At last week's ARM Developers' Conference, Enea demonstrated its OSE real-time operating system (RTOS), development tools and board support packages (BSP) for Texas Instruments’ OMAP platform. Enea says its OSE was the first RTOS to support OMAP’s ARM and DSP cores, and that it is the only RTOS that offers a single API for developing robust, scaleable, multimedia-enhanced applications for OMAP’s ARM and DSP cores. (For more info, see this Enea statement.)

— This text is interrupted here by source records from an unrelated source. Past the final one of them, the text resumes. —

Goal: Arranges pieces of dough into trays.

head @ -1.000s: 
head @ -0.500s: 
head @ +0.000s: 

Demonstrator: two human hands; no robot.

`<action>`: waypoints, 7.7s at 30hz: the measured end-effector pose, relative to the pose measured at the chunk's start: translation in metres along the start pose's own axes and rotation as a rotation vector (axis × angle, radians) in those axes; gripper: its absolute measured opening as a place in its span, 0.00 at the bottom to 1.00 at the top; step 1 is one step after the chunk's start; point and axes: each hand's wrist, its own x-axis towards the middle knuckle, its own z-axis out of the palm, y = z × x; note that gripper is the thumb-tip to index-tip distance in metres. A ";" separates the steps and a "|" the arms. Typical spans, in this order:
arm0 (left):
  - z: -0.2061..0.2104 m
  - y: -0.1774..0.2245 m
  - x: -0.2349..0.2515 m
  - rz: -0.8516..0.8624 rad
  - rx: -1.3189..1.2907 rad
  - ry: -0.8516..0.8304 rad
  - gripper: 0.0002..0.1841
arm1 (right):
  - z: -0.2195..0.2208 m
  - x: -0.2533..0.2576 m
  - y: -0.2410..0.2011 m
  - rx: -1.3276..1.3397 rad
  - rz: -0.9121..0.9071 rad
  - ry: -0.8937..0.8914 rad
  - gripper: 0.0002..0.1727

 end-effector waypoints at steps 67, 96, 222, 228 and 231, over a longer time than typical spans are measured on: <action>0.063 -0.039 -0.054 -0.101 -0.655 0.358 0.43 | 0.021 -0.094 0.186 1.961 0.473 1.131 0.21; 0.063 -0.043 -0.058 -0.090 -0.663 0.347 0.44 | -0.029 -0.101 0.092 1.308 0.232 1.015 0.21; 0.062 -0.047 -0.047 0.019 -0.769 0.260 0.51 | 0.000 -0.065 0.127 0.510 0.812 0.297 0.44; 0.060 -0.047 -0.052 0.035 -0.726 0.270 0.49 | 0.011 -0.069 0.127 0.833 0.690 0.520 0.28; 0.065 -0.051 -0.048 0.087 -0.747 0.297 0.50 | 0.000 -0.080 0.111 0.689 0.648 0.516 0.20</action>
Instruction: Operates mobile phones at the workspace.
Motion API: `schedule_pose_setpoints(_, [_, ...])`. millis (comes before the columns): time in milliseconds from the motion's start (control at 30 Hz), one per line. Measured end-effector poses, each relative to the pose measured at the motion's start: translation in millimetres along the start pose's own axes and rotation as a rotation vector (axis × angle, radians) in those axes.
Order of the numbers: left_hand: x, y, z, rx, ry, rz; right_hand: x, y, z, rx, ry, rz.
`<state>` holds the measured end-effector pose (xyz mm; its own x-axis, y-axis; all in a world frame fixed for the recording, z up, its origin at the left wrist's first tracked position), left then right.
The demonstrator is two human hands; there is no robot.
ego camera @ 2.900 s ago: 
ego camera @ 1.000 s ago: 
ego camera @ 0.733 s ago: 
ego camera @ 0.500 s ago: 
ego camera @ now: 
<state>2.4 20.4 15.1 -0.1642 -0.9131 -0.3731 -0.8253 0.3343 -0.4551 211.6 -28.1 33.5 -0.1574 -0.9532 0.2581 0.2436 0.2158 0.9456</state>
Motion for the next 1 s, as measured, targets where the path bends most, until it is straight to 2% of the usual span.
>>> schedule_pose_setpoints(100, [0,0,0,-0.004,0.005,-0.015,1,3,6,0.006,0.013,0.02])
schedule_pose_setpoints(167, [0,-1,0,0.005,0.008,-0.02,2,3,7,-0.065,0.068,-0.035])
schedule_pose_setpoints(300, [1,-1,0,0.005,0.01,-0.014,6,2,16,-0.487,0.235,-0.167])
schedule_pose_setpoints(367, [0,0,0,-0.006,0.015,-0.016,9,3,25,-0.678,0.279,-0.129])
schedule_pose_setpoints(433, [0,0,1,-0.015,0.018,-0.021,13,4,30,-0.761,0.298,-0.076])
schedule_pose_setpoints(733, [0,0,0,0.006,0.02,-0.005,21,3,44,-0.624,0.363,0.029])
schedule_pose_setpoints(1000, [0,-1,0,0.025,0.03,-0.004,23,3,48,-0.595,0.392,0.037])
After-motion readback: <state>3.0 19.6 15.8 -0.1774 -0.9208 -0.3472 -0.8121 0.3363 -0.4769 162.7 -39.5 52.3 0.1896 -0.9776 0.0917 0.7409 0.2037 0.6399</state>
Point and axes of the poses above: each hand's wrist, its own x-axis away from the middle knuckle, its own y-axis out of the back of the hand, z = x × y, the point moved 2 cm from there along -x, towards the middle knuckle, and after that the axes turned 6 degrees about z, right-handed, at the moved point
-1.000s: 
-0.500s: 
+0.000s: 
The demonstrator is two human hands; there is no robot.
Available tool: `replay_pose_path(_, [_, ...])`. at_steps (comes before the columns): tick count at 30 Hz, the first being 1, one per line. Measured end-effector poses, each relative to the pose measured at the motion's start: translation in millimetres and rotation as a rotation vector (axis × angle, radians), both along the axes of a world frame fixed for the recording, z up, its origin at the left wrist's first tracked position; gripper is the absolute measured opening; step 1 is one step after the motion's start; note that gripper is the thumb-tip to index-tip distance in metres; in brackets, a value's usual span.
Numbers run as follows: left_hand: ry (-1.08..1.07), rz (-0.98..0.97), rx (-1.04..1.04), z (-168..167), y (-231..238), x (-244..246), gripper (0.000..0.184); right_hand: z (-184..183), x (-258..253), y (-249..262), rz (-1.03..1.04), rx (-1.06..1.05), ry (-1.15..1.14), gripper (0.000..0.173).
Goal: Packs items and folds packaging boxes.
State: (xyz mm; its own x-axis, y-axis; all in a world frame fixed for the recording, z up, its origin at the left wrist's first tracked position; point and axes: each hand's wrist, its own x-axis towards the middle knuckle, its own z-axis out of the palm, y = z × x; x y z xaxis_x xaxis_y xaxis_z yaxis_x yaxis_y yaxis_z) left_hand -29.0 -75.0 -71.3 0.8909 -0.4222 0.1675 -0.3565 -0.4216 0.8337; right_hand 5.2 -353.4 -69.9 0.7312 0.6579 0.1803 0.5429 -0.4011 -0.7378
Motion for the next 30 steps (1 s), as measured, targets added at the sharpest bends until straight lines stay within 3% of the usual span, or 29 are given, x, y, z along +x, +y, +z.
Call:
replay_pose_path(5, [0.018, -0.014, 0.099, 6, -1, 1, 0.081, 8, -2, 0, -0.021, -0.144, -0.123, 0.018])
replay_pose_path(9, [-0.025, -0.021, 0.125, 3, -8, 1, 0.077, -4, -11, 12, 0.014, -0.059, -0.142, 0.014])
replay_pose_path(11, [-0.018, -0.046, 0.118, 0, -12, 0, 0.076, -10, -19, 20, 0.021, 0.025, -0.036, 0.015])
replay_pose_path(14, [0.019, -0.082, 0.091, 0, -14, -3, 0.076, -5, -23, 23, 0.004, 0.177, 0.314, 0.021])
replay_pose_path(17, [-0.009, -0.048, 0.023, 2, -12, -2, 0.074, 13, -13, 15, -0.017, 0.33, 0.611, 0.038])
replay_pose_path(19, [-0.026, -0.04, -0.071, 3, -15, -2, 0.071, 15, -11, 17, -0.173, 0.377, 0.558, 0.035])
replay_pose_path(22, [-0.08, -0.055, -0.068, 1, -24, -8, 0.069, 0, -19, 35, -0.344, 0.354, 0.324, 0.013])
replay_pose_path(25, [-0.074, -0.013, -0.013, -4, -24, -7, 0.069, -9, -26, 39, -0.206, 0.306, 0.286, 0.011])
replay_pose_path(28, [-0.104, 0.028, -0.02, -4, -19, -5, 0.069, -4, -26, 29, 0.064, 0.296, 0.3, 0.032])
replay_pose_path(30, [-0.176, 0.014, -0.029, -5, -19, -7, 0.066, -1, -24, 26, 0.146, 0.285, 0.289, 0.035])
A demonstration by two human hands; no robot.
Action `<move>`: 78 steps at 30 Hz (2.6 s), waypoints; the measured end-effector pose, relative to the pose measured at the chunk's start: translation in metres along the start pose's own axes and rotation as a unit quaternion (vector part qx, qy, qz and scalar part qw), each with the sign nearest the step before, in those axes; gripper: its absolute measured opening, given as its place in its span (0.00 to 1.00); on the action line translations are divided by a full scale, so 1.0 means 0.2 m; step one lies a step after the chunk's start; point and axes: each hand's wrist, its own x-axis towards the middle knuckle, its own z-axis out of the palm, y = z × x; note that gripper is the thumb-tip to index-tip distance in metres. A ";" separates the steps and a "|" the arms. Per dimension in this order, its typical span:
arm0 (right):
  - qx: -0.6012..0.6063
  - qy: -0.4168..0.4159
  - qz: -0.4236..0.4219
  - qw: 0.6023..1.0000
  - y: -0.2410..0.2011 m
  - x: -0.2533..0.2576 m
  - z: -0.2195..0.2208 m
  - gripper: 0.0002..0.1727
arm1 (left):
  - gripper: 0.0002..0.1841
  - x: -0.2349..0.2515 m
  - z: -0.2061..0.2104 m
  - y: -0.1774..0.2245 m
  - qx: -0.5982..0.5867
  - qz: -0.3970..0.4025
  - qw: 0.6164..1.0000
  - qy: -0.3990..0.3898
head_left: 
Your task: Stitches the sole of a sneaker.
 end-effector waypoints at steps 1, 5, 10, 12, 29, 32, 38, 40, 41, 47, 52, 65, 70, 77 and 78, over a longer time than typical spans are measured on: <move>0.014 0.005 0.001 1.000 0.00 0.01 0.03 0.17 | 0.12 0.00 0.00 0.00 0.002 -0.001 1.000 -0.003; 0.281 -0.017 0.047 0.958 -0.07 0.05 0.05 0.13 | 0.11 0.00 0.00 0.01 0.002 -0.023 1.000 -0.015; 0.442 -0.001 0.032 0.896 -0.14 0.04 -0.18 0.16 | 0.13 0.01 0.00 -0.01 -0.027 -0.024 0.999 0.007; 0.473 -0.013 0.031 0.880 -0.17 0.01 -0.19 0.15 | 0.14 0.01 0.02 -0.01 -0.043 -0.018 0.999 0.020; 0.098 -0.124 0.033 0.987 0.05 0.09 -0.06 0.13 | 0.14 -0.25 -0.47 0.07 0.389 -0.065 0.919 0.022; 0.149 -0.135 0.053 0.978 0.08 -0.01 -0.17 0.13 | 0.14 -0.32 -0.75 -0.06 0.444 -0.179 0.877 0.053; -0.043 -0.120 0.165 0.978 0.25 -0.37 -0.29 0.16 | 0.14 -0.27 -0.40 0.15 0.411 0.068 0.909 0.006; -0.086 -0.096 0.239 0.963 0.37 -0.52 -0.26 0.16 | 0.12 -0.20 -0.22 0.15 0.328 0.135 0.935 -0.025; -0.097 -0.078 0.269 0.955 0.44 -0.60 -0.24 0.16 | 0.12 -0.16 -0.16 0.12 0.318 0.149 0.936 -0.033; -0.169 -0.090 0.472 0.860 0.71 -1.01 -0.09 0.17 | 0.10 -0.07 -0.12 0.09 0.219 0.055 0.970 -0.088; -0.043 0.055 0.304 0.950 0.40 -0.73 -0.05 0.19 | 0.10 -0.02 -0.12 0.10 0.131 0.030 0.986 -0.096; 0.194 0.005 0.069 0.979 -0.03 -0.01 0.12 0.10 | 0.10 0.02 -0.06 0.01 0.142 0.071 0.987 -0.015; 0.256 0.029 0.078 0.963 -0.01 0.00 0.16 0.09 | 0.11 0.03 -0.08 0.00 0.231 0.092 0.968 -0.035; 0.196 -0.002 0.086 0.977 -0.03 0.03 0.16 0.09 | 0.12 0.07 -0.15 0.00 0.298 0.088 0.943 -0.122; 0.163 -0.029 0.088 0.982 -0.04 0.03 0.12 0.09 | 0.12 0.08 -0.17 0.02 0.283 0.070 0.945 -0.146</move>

Speaking of ARM, last week came reports that Texas Instruments would be the first to license the company's new Cortex-A8 processor. Turns out TI has already been joined by several other licensees, namely, Freescale, Matsushita, and Samsung, says ARM (see a copy of the statement here). The Cortex processor is an applications processor based on the new ARMv7 architecture; it reportedly delivers up to 2,000 DMIPS (the D is for Dhrystone), aiming it at such processor-hungry apps as audio and games.
Jerry Krasner, founder of Embedded Market Forecasters and an occasional DSO.com columnist, tells us his firm is supplying its dashboard and database to Lone Star Aerospace, a company that is helping NASA define its 30-year plan for software use and deployment. Lone Star also consults to the Navy, Air Force, and their primes.